(Given data)

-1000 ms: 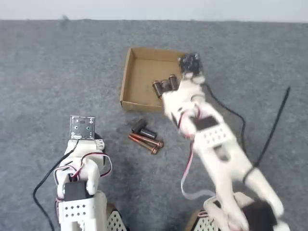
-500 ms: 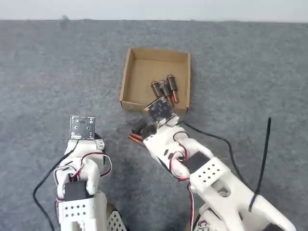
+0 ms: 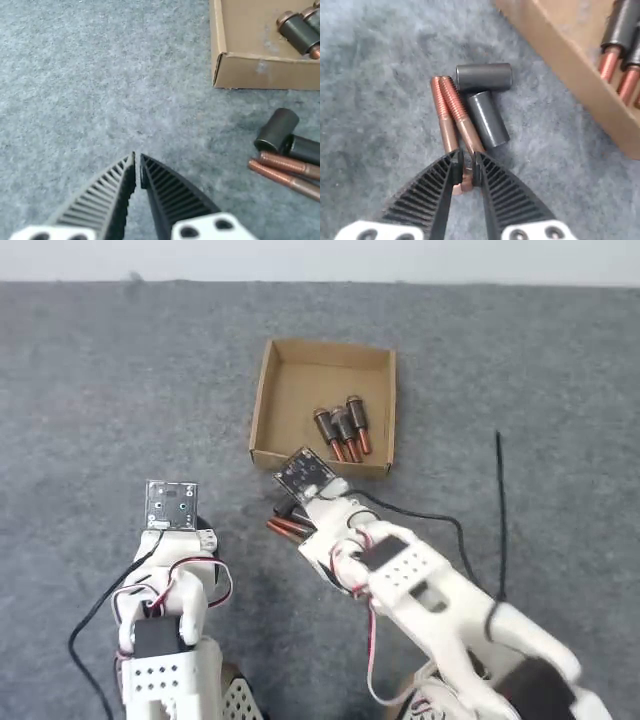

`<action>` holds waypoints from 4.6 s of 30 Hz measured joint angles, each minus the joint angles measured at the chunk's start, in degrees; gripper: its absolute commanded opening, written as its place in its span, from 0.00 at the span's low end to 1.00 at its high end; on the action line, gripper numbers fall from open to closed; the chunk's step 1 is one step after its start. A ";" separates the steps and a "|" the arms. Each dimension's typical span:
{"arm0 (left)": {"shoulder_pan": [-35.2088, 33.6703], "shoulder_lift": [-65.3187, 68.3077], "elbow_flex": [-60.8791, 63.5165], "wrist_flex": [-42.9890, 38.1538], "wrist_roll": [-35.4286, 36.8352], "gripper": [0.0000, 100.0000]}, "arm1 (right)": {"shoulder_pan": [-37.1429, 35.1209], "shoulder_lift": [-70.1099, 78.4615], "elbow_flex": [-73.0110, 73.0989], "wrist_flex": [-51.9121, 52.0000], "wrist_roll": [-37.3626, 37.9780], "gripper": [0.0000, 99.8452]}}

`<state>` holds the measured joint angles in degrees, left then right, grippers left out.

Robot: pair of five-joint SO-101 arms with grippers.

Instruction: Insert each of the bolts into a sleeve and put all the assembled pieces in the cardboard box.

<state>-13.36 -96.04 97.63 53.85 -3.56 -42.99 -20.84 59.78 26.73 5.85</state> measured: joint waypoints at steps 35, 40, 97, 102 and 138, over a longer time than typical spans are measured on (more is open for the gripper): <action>0.00 0.00 0.00 0.00 0.00 0.01 | 2.55 18.46 -15.74 0.18 14.77 0.16; 0.00 0.00 0.00 0.00 0.00 0.01 | 2.64 18.73 -16.26 0.18 16.62 0.16; 0.26 0.00 0.00 0.00 0.00 0.01 | 4.66 35.60 -35.34 15.21 24.53 0.20; 0.26 0.00 0.00 0.00 0.00 0.01 | 4.57 37.71 -37.89 14.42 24.53 0.20; 0.26 0.00 0.00 0.00 0.00 0.01 | 22.68 4.75 -14.15 14.24 -3.78 0.01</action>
<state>-13.10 -96.04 97.63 53.85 -3.56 -20.31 -16.09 45.63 40.97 2.07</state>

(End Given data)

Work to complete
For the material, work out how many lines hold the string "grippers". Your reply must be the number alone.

Task result
2